What you have to do. Among the lines of this material, find those holding the word "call" and report how many there are, with nothing added.

──────── Given information ────────

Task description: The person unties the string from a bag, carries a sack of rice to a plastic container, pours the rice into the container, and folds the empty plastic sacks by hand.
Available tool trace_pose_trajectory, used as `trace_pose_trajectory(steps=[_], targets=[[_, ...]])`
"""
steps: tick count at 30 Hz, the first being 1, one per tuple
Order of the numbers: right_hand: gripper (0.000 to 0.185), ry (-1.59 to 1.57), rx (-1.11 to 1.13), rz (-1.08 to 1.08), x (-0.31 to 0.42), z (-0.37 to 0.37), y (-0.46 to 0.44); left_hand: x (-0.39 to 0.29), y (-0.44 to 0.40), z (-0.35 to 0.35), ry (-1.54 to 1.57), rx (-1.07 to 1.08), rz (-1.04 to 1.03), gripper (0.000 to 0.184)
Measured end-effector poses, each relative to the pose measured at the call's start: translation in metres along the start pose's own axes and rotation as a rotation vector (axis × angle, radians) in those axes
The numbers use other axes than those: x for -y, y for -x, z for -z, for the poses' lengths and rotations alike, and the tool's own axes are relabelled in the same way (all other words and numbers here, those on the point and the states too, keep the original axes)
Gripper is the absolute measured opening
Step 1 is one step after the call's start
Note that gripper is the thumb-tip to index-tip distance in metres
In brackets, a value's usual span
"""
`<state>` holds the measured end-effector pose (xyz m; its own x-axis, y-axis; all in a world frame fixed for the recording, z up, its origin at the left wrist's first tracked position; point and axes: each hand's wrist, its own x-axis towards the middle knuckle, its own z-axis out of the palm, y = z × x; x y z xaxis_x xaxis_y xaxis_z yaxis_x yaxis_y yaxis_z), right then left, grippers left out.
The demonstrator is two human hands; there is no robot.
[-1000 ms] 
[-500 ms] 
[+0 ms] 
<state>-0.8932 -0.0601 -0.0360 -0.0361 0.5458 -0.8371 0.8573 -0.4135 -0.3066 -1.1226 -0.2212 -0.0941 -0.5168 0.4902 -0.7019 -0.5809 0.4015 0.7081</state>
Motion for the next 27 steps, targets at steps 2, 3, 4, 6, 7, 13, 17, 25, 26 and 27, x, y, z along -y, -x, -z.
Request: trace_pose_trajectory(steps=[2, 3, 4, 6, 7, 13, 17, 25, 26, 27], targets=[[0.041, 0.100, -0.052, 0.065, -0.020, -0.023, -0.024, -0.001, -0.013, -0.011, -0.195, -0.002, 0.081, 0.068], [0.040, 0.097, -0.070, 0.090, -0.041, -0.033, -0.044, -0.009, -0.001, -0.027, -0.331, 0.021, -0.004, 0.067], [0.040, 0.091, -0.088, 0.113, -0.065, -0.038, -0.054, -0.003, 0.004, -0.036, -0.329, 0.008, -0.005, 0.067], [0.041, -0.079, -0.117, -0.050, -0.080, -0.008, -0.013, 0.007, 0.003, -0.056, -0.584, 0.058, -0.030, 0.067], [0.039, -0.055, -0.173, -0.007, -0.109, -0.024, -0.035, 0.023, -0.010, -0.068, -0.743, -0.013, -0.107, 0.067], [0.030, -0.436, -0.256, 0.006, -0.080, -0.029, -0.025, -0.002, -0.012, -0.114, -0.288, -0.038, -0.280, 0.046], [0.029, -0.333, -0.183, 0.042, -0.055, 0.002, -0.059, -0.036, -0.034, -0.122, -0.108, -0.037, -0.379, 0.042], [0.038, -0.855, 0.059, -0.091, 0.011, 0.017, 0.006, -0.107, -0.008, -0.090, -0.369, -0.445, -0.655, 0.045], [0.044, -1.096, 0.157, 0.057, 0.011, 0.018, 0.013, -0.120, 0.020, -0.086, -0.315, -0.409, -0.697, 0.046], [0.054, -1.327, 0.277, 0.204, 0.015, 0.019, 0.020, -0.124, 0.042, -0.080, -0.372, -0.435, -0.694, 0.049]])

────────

Reply. 2